E eu acredito que este é também o resultado que emerge das votações de hoje. Putin sai vitorioso da disputa eleitoral, conseguindo quase 64% dos votos (quando já se havia apurado 50% das urnas), mesmo se, comparado ao ano de 2004 (quando obteve 71% dos votos), tenha registrado uma queda na preferência do eleitorado. Mas é um dado de fato, o que é testemunhado inclusive pela campanha eleitoral (a primeira na qual Putin teve que se empenhar, organizando encontros e manifestações, encontrando líderes religiosos e fazer concessões a eles), que Putin vai ter que se haver com um país que não está mais disposto a sofrer, um país que está trabalhando para criar uma alternativa política.
Prova disto é o interessante resultado conseguido por Mikhail Prokhorov, um empresário que se apresentou pela primeira vez às eleições e que obteve, em Moscou, 12,3% dos votos, aproximando-se bastante de Ziuganov, líder comunista que recebeu 15,3%. Se se pensa que, nas eleições parlamentares, os comunistas, em várias localidades, ficaram em primeiro lugar – não obstante a fraude de “Rússia Unida” –, fica evidente que o resultado conseguido por Prokhorov representa um ponto de novidade que precisa ser analisado.

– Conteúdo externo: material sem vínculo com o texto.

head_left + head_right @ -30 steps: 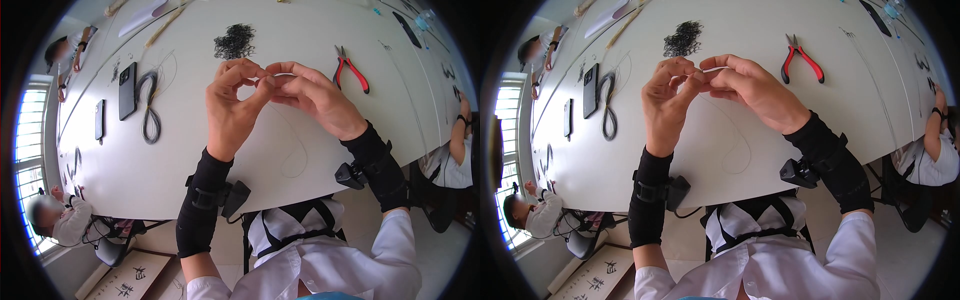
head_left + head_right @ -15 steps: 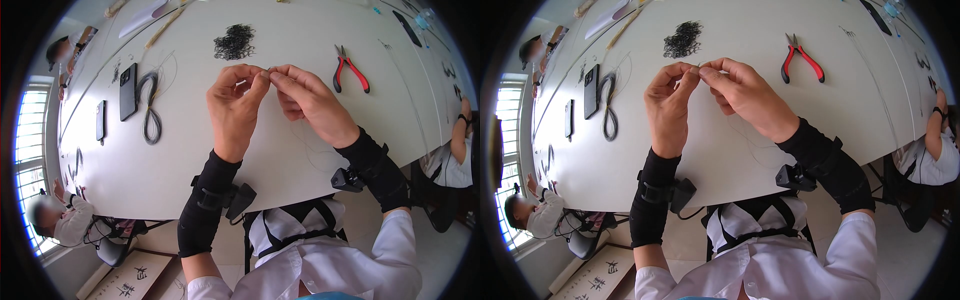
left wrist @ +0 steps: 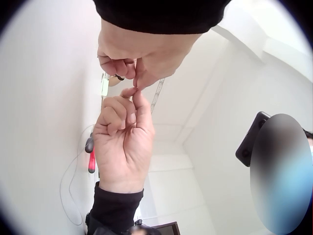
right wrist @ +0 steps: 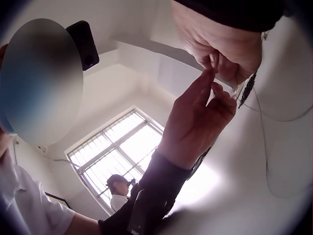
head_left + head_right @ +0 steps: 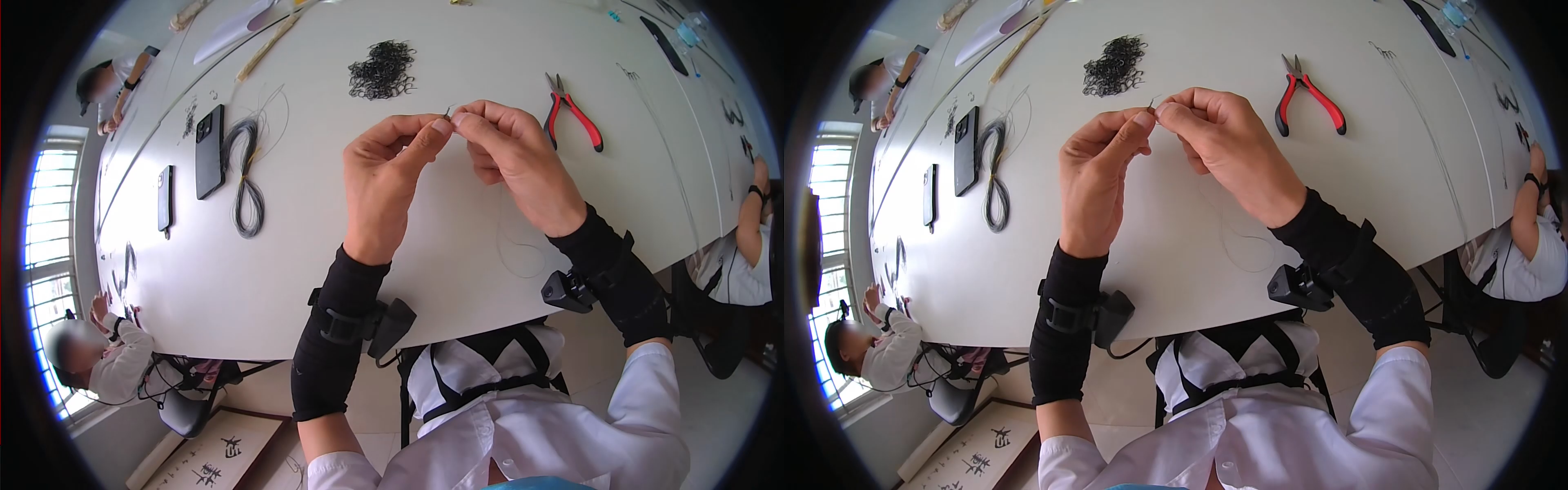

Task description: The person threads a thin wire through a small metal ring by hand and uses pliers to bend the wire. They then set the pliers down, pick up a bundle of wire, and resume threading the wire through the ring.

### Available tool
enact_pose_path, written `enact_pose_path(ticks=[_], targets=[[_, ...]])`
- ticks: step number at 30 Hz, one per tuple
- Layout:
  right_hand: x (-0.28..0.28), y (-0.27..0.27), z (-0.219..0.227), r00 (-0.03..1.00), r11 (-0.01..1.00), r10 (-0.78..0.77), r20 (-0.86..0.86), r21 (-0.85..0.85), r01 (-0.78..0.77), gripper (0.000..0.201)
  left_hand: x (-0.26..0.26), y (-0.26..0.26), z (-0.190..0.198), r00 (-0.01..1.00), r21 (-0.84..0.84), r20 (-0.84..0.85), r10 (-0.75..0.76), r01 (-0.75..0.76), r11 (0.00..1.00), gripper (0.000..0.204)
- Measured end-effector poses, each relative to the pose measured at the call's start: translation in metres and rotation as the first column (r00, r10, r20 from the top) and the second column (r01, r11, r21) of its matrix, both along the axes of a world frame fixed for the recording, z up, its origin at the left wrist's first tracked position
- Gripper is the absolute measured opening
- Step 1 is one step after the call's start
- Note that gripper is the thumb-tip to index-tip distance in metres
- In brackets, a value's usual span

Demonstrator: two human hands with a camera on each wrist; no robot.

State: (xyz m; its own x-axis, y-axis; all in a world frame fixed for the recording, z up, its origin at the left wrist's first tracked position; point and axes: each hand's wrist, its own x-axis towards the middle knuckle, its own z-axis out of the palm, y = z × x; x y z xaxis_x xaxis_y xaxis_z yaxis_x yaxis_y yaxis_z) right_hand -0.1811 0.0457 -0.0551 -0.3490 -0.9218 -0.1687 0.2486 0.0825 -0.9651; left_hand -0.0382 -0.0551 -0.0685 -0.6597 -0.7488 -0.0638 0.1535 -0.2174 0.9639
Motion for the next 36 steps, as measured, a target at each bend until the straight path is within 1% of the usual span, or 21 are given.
enact_pose_path(ticks=[4, 7, 10, 12, 13, 15, 18, 21, 22, 25, 27, 30, 31, 32, 33, 34, 35, 36], targets=[[0.000, 0.000, 0.000, 0.999, 1.000, 0.014, -0.051, 0.014, -0.013, 0.026, 0.003, -0.007, 0.000, 0.999, 0.004, 0.026, -0.029, 0.029, 1.000, 0.017], [0.002, 0.000, 0.002, 0.995, 0.999, 0.031, -0.095, 0.021, -0.029, 0.026, 0.003, -0.007, 0.008, 0.997, -0.042, 0.083, -0.001, 0.005, 0.999, 0.018], [0.003, -0.001, -0.002, 0.992, 0.999, 0.038, -0.122, 0.016, -0.036, 0.026, 0.004, -0.008, 0.002, 0.993, -0.151, 0.115, 0.000, 0.018, 0.988, 0.022], [0.002, -0.001, -0.004, 0.987, 0.999, 0.051, -0.150, 0.017, -0.049, 0.025, 0.005, -0.009, 0.004, 0.992, -0.152, 0.126, -0.020, 0.039, 0.988, 0.020], [0.001, 0.000, -0.002, 0.979, 0.998, 0.063, -0.192, 0.029, -0.059, 0.025, 0.006, -0.009, 0.004, 0.991, -0.153, 0.132, -0.030, 0.050, 0.987, 0.019], [-0.001, 0.000, 0.001, 0.958, 0.996, 0.088, -0.273, 0.056, -0.076, 0.024, 0.007, -0.012, 0.000, 0.996, -0.077, 0.078, -0.050, 0.056, 0.995, 0.018], [-0.006, 0.000, -0.001, 0.943, 0.998, 0.067, -0.325, 0.036, -0.058, 0.025, 0.009, -0.016, -0.001, 0.996, 0.024, 0.017, -0.083, 0.083, 0.996, 0.016], [-0.006, 0.000, 0.002, 0.953, 0.998, 0.050, -0.299, 0.038, -0.040, 0.025, 0.010, -0.018, 0.000, 0.994, 0.119, -0.029, -0.110, 0.112, 0.986, 0.016], [-0.006, 0.000, 0.001, 0.948, 0.998, 0.058, -0.313, 0.041, -0.048, 0.024, 0.010, -0.018, -0.001, 0.992, 0.151, -0.043, -0.116, 0.121, 0.981, 0.016], [-0.007, 0.000, -0.001, 0.935, 0.995, 0.090, -0.344, 0.067, -0.071, 0.024, 0.011, -0.020, -0.002, 0.988, 0.171, -0.071, -0.138, 0.148, 0.974, 0.016], [-0.010, 0.002, 0.002, 0.930, 0.990, 0.123, -0.346, 0.112, -0.089, 0.023, 0.011, -0.020, -0.003, 0.989, 0.131, -0.068, -0.134, 0.142, 0.981, 0.017], [-0.015, 0.008, 0.006, 0.819, 0.976, 0.176, -0.546, 0.205, -0.073, 0.022, 0.010, -0.020, -0.005, 0.992, 0.048, -0.047, -0.118, 0.120, 0.992, 0.019], [-0.021, 0.013, 0.004, 0.716, 0.995, 0.072, -0.695, 0.098, -0.005, 0.024, 0.010, -0.020, -0.005, 0.993, 0.015, -0.039, -0.111, 0.111, 0.994, 0.020], [-0.031, 0.019, 0.001, 0.585, 0.999, -0.041, -0.810, -0.019, 0.044, 0.025, 0.010, -0.021, -0.005, 0.993, 0.001, -0.036, -0.108, 0.108, 0.994, 0.021], [-0.041, 0.026, 0.008, 0.487, 0.989, -0.078, -0.870, -0.004, 0.150, 0.034, 0.010, -0.021, -0.006, 0.994, -0.011, -0.036, -0.105, 0.104, 0.994, 0.021], [-0.053, 0.032, 0.004, 0.305, 0.974, -0.097, -0.947, -0.028, 0.224, 0.037, 0.010, -0.020, -0.007, 0.994, -0.020, -0.038, -0.103, 0.102, 0.995, 0.022], [-0.066, 0.038, -0.004, 0.109, 0.954, -0.102, -0.989, -0.066, 0.293, 0.041, 0.010, -0.019, -0.008, 0.994, -0.023, -0.030, -0.105, 0.104, 0.994, 0.022], [-0.074, 0.042, -0.008, -0.093, 0.928, -0.093, -0.991, -0.120, 0.352, 0.044, 0.009, -0.018, -0.008, 0.994, -0.028, -0.024, -0.109, 0.108, 0.994, 0.022]])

“A reforma política não é a causa do despertar da sociedade, mas o seu resultado final”, escrevia Havel no seu ensaio O poder dos sem poder. Era o ano de 1978, alguns meses depois seria preso e condenado a 4 anos de nos campos de concentração. Mas, onze anos depois, em 1989, seria eleito presidente da Checoslováquia.
Estes meses de protestos e demonstrações públicas na Rússia não foram “pró ou contra Putin”. Uma experiência, mesmo que mínima, de vida vivida na verdade, abre sempre novos rasgos, espaços de liberdade, verdade, dignidade, porque esta é a natureza do homem, para isto é que ele é feito. A poeta Olga Sedakova observou que a primeira positividade no que aconteceu nestes meses está no fato de que “as pessoas, antes atomizadas, começaram a se ver reciprocamente, a perceber uma exigência de respeito e de dignidade, sentimentos que, na União Soviética, não existiam”. O protesto foi canalizado, muito frequentemente, para iniciativas sociais, benéficas, ecológicas que tinham como alvo criar uma alternativa social verdadeira. Nasceu uma experiência nova de solidariedade. Voltou-se a falar de solidariedade, conceito que o poder soviético havia substituído pela ideia de coletivismo, porque este facilitava a eles governar os cérebros das massas. Diferentemente do coletivismo, que coloca o elemento comum sobre o elemento pessoal, o poder sobre o cidadão, a solidariedade pressupõe que cada um assuma as próprias responsabilidades, e exatamente disto nasce o colocar-se juntos para fazer algo de útil e de importante. É com esta Rússia, com esta nova consciência, que Putin terá de lidar.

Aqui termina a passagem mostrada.